__Excerpted data__:
#####

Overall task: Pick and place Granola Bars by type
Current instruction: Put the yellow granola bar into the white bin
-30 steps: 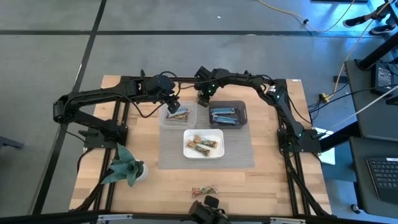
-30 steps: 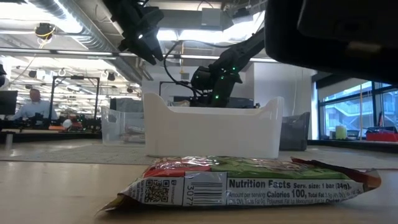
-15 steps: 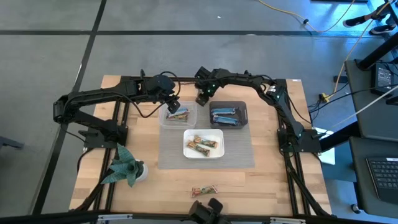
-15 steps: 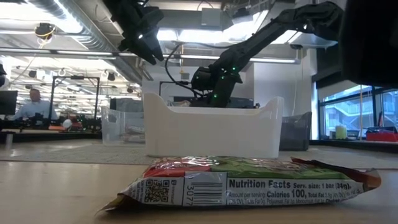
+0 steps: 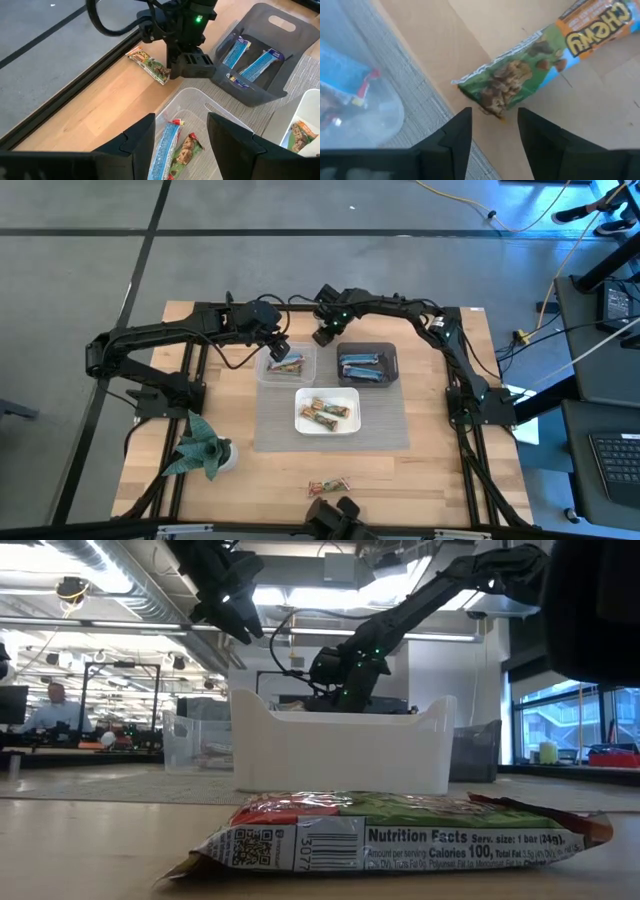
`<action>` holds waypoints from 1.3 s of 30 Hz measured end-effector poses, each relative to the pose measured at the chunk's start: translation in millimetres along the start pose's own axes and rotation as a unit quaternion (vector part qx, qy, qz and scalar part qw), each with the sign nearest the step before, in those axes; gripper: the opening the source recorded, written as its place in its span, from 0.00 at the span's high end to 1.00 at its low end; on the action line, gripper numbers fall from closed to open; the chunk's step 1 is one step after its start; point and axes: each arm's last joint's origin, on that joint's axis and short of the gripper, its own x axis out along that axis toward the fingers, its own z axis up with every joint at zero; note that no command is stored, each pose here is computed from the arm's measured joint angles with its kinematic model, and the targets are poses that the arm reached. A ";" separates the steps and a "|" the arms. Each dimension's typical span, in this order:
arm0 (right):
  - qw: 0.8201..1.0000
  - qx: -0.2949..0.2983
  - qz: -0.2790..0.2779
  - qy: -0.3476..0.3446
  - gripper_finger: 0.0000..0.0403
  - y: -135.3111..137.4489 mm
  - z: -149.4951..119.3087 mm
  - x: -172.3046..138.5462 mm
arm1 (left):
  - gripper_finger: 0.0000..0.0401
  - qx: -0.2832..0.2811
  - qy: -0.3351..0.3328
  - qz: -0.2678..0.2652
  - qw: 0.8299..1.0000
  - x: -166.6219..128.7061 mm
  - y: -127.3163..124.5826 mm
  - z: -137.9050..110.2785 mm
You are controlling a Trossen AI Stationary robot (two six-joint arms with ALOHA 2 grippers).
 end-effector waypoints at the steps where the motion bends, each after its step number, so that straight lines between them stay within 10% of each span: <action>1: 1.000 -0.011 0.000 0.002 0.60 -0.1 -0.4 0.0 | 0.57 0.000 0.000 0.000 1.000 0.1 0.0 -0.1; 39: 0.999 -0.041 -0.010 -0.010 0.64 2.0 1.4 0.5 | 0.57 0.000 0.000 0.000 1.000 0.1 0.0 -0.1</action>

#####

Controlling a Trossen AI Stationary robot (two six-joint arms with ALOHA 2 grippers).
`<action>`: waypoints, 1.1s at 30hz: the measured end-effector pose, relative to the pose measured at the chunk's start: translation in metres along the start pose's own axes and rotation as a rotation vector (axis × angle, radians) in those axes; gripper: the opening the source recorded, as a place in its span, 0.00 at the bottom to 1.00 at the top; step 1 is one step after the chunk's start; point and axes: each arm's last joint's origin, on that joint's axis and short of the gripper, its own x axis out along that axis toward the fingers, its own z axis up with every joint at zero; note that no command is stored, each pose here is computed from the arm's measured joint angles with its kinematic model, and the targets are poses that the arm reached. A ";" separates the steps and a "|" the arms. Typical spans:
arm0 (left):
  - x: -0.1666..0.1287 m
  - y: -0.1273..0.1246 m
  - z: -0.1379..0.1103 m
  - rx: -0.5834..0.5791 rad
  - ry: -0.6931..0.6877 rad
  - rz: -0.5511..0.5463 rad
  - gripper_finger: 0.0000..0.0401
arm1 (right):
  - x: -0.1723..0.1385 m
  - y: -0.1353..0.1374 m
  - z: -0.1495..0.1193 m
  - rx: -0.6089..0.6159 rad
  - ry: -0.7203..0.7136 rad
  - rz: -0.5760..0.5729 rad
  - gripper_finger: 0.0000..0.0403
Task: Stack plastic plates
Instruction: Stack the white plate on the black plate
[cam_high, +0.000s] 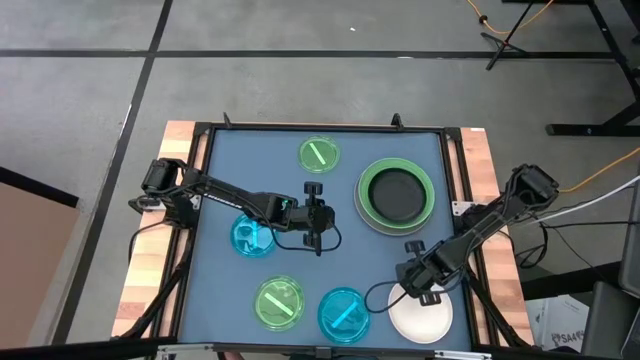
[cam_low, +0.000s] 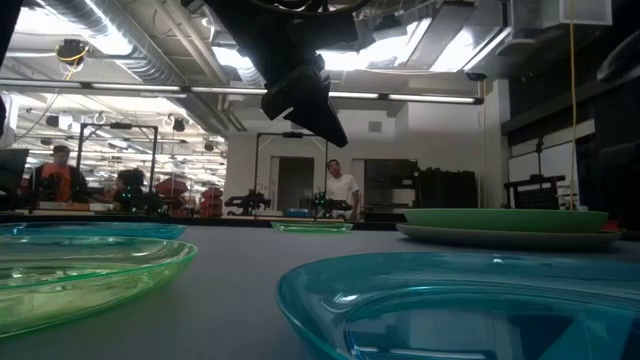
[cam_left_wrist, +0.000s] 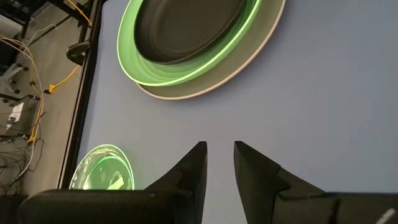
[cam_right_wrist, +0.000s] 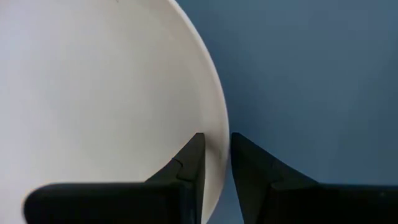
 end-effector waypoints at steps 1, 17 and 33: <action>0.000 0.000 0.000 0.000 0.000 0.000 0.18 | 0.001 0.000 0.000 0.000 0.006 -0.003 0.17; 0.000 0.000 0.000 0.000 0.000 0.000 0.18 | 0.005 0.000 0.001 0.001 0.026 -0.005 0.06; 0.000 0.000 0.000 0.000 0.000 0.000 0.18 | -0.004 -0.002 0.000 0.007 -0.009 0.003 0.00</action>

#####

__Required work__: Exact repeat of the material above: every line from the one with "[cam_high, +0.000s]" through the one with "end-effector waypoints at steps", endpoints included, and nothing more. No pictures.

__Result below__:
[cam_high, +0.000s] 
[cam_low, +0.000s] 
[cam_left_wrist, +0.000s] 
[cam_right_wrist, +0.000s] 
 end-effector waypoints at steps 1, 17 and 33: <action>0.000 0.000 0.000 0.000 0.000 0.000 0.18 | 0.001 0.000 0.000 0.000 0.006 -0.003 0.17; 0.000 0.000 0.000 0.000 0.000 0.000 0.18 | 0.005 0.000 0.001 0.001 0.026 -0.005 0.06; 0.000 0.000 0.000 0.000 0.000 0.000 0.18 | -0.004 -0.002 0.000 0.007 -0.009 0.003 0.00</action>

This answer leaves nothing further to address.